I’m not trying to be mean here. I only point this out because when the BBC contacted Marley’s estate in 2008 and asked them about the similarities between - and it’s hilarious to even type this - his song “Buffalo Soldiers” and “The Tra La La Song (One Banana, Two Banana),” the response was that Marley “was a serious man.” He never would have heard of the Banana Splits, let alone stolen music from them.
Well, you can be as serious as a hand caught in a meat grinder and still manage to look at a television. It’s completely possible that Malcolm X once watched an episode of “My Favorite Martian.” And, even though they were never broadcast in Jamaica, ever-human Bob Marley definitely had the opportunity to see “The Banana Splits!”
Come with me, then, as I examine this thing that’s not worth worrying about, but is still funny as shit. So let’s do it anyway.
Imagine the kind of heavy music they play when gorgeous blonde yoga instructors go missing on “Dateline NBC.”
These are young Bob Marley’s visa photos. It’s a seldom-referenced fact that Marley’s mother, Cedella Booker, married her American boyfriend in Jamaica, then moved with him to Wilmington, Delaware in 1966. Bob followed her shortly thereafter, and even worked the assembly line and drove a forklift at the Chrysler plant for a few months while he was there.
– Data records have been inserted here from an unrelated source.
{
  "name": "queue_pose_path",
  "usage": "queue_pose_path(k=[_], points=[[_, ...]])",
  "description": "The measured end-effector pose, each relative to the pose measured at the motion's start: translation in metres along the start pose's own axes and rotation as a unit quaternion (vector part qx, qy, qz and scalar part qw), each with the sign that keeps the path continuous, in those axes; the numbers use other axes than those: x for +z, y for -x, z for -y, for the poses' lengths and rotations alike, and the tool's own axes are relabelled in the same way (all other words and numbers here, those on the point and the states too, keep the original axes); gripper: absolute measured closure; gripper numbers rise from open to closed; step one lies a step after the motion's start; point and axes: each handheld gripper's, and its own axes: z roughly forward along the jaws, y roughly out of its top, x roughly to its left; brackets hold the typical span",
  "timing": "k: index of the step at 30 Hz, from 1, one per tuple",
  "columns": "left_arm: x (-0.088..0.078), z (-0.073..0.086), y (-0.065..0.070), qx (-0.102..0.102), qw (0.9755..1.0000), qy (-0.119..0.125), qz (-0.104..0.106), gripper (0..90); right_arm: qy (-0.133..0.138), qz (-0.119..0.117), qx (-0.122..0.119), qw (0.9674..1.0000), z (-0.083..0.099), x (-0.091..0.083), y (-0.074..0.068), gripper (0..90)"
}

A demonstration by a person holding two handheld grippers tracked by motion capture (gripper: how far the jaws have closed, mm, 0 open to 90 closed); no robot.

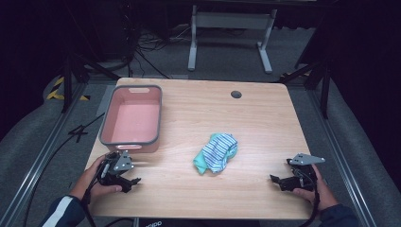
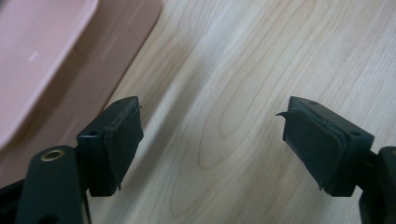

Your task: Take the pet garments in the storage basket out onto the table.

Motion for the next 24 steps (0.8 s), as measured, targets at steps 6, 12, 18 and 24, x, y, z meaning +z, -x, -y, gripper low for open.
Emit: queue_pose_path(k=[6, 12, 18, 24], points=[[-0.002, 0.019, -0.003, -0.030, 0.9993, 0.021, 0.009, 18.4, 0.000, 0.000, -0.001, 1.0000, 0.000, 0.000, 0.000, 0.7], [-0.002, 0.040, -0.006, -0.074, 0.9955, 0.053, 0.026, 17.1, 0.000, 0.000, 0.000, 1.0000, 0.000, 0.000, 0.000, 0.7], [-0.001, 0.057, -0.009, -0.090, 0.9908, 0.096, 0.032, 16.0, 0.000, 0.000, -0.001, 1.0000, 0.000, 0.000, 0.000, 0.7], [-0.001, 0.057, -0.008, -0.095, 0.9902, 0.097, 0.032, 15.8, 0.000, 0.000, 0.000, 1.0000, 0.000, 0.000, 0.000, 0.7]])
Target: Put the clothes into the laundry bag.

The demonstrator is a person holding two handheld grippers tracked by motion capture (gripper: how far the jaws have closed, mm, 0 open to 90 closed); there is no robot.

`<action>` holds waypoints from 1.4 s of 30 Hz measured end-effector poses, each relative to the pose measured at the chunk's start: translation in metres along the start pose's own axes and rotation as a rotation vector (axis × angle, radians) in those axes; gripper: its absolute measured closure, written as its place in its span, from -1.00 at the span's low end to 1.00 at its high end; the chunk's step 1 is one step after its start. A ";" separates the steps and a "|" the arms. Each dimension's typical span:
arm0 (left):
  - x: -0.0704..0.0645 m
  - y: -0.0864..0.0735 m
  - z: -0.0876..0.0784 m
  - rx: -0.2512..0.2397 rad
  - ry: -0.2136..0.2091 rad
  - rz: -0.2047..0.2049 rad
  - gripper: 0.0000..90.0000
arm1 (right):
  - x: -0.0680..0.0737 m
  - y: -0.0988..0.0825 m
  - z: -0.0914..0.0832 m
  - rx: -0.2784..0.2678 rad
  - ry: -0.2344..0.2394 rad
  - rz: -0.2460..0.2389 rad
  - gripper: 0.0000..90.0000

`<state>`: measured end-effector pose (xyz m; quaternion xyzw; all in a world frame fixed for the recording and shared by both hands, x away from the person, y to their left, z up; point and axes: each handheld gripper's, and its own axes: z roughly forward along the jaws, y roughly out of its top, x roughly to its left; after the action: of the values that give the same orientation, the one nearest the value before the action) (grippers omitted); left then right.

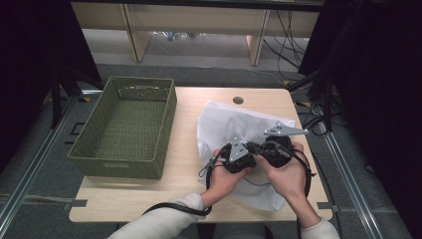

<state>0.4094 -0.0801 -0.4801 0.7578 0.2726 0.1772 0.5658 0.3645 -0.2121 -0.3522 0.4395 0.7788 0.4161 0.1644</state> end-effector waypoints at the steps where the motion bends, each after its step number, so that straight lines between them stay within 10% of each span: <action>1: 0.000 0.000 0.000 0.002 0.002 0.020 0.46 | -0.002 -0.001 0.001 0.009 -0.016 -0.004 1.00; 17: -0.003 -0.010 -0.034 0.115 -0.129 0.099 -0.01 | -0.011 -0.012 0.014 0.064 -0.020 0.002 1.00; 22: -0.001 -0.018 -0.062 0.140 -0.126 0.038 0.09 | -0.008 -0.012 0.016 0.070 -0.007 0.020 1.00; 28: -0.005 -0.013 -0.086 0.020 -0.145 0.037 0.55 | -0.006 -0.011 0.015 0.071 -0.024 0.024 1.00; 33: -0.004 -0.009 -0.066 0.051 -0.167 0.087 0.64 | -0.005 -0.010 0.014 0.062 -0.019 0.017 1.00; 42: 0.001 -0.013 -0.031 0.058 -0.086 0.123 0.76 | 0.000 -0.005 0.007 0.039 0.007 0.007 1.00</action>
<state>0.3898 -0.0529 -0.4833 0.7960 0.2058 0.1709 0.5430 0.3658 -0.2097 -0.3602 0.4439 0.7858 0.4030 0.1518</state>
Soon enough, Marley moved back to Kingston to continue with his music, but he returned to the states later on to visit his mom. One of those visits apparently happened in 1968, because one day in that tumultuous year (cue the heavy music) Bob Marley unexpectedly knocked on the Bronx apartment door of this man…
That would be Jimmy Norman, an R&B singer and songwriter who had written songs for Marley’s labelmate, Johnny Nash. Marley got Norman’s address from Nash, and surprised the musician with a visit when he hit the States.
Norman and Marley jammed for several days in Norman’s apartment, with Norman on piano and Bob on guitar. Norman actually taped some of the songs on reel-to-reel for posterity, or maybe just for the hell of it. Reggae archivist Roger Steffens has heard the tapes. He says the interesting thing about them is they’re popular songs without an ounce of reggae inflection to them. Steffens added that Marley was still finding himself as a performer at the time, and was open to trying out other kinds of music.
A-ha! If Bob’s ears were so open to other kinds of music during that visit to the U.S., “The Tra La La Song (One Banana, Two Banana),” would have certainly qualified!
Wikipedia tells me “The Banana Splits” debuted on NBC on September 7, 1968. So here’s my theory:
It’s a humid Saturday morning in the Bronx, 1968. Young Bob Marley, a little bit nervous and unsure of himself, climbs the creaky brownstone stairs, then tentatively knocks on Jimmy Norman’s door. Jimmy swings it open, and he’s not happy. Taken aback, Bob introduces himself, saying he’s friends with Johnny Nash. Jimmy looks the young man up and down, nodding slightly, then says, “Well, okay. Come on in. We can jam a little. Maybe you’ll learn somethin’. But you’re gonna have to be quiet for a few minutes. ‘The Banana Splits’ are comin’ on, and I’ve been waitin’ to watch that shit all week.”
It’s about time someone pointed this out! Thank you. In 1969 I was 5. My parents were on the verge of divorce, and my “hip” stepmom had not moved in yet with her Revolver and Magical Mystery Tour LPs (which I still have). It was Bingo and Micky Dolenz who inspired me to surround myself with shoeboxes and “become” a drummer. I wouldn’t stare endlessly at those Beatles album covers for some time yet. I had a Banana Splits 45, and an “(I’m Not Your) Steppin’ Stone” single cut from the back of a Honey Comb cereal box (I had to plead for that as we weren’t allowed “expensive” cereal). I thought it was the coolest sound I’d ever heard. And you know, that Banana Splits song in their first episode has an impressive pre-chorus and not a little soul. Thanks again, Paul.